Lecture · 19 juillet 2026 · 3 min
Kundera, relu à vingt-huit ans
Ce que la légèreté et la pesanteur deviennent quand on a vécu un peu
Le livre est resté des années sur une étagère, entre un recueil de poésie et un catalogue d'exposition. La couverture est un peu cornée, le papier a pris cette teinte pâle des choses qu'on a aimées et puis oubliées. En le rouvrant, une fine poussière s'est envolée dans le rai de lumière de l'après-midi, près de la fenêtre du salon. 
La première fois, j'avais seize ans. Je l'avais lu dans le vieux fauteuil en velours de ma chambre, là-bas. La texture râpée du tissu sous mes doigts est un souvenir plus net que celui de l'histoire. À cet âge, Kundera était un manuel pour paraître adulte. Je surlignais des passages sur l'amour, la trahison, l'exil, en pensant que la vie ressemblerait à ça. Un drame élégant et compliqué. Je voulais la liberté de Sabina, le charme de Tomas. J'avais tout pris au premier degré, comme une promesse.
Le relire aujourd'hui, à vingt-huit ans, est une expérience différente. Moins exaltée. Plus silencieuse. Je le lis le soir, quand l'immeuble se tait à moitié. Le seul bruit est celui des glaçons qui craquent doucement dans un verre d'eau. Les personnages n'ont pas changé, mais mon regard sur eux, si.
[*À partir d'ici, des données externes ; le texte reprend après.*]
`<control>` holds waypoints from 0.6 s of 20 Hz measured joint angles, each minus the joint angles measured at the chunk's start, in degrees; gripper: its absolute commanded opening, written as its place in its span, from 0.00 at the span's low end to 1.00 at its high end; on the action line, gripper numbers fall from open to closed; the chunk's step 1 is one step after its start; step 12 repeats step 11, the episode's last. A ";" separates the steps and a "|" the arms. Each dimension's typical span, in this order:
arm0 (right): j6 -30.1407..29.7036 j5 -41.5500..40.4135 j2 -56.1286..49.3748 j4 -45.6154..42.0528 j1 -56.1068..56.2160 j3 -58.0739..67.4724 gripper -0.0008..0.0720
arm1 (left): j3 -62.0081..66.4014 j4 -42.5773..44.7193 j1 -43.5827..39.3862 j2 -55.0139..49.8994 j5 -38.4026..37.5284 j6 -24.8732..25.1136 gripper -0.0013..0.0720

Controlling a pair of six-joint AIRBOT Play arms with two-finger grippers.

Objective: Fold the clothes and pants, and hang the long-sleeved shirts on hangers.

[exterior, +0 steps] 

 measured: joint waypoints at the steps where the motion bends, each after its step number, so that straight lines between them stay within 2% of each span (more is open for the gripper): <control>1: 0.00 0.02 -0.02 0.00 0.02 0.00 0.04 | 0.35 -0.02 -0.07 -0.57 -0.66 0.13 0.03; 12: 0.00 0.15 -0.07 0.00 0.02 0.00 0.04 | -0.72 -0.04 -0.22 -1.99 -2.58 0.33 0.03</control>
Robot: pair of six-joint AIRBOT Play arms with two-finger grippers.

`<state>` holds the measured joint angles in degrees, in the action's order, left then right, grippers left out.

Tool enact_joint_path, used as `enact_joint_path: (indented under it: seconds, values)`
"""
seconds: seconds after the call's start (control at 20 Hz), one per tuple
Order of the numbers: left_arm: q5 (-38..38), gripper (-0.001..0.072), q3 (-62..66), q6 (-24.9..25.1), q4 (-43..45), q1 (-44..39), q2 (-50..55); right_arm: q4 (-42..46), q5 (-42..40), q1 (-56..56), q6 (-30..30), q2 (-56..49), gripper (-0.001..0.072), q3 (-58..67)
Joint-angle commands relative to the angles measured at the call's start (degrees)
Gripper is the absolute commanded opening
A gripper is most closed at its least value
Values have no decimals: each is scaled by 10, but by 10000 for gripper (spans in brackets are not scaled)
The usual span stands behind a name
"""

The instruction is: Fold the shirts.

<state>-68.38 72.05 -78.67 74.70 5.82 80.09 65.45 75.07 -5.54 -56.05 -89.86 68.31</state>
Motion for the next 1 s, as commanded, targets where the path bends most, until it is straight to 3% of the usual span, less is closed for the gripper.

Ce ne sont plus des modèles, mais des êtres qui se débattent avec des questions que je commence à peine à formuler.
La légèreté que je croyais vouloir
À seize ans, la légèreté était un but. Ne dépendre de rien, n'être attendue nulle part. Voyager, aimer sans s'attacher. C'était la définition même de la liberté. Je la voyais comme un envol. Aujourd'hui, j'en perçois mieux le revers. Le froid. La solitude qui n'est pas choisie. Ce sentiment de flotter un peu au-dessus de sa propre vie, sans jamais vraiment la toucher. Un foulard de soie qui glisse sans cesse des épaules.
Kundera l'écrivait, mais je ne pouvais pas le comprendre : « L'amour ne se manifeste pas par le désir de faire l'amour […] mais par le désir du sommeil partagé. » Cette phrase, à l'époque, m'avait semblé mièvre. Elle me paraissait manquer d'ambition. C'est aujourd'hui que j'en saisis le poids. La légèreté, c'est la collection des corps ; la pesanteur, c'est l'exception d'un souffle à côté de soi dans la nuit.
Le poids qui nous constitue
Et la pesanteur, donc. Je la fuyais. Elle était synonyme de contraintes, d'habitudes, de racines. Le Es muss sein de Beethoven, « il le faut », sonnait comme une condamnation. C'était le monde des parents, celui des obligations. Un petit pays de l'Est qu'on ne quitte pas sans raison.
Maintenant, je la vois différemment. Il y a un poids nécessaire. Le poids d'une parole donnée. Le poids d'un souvenir commun qui empêche de tout réinventer. Le poids des boucles d'oreilles de bunica, lourdes et fraîches dans ma paume avant que je ne les mette. 
Je ne sais pas si Kundera avait raison. Je ne cherche plus de réponses dans les livres, de toute façon. Plutôt des questions mieux posées.
Je ferme le livre. Volodia saute sur mes genoux, un petit poids chaud et exigeant.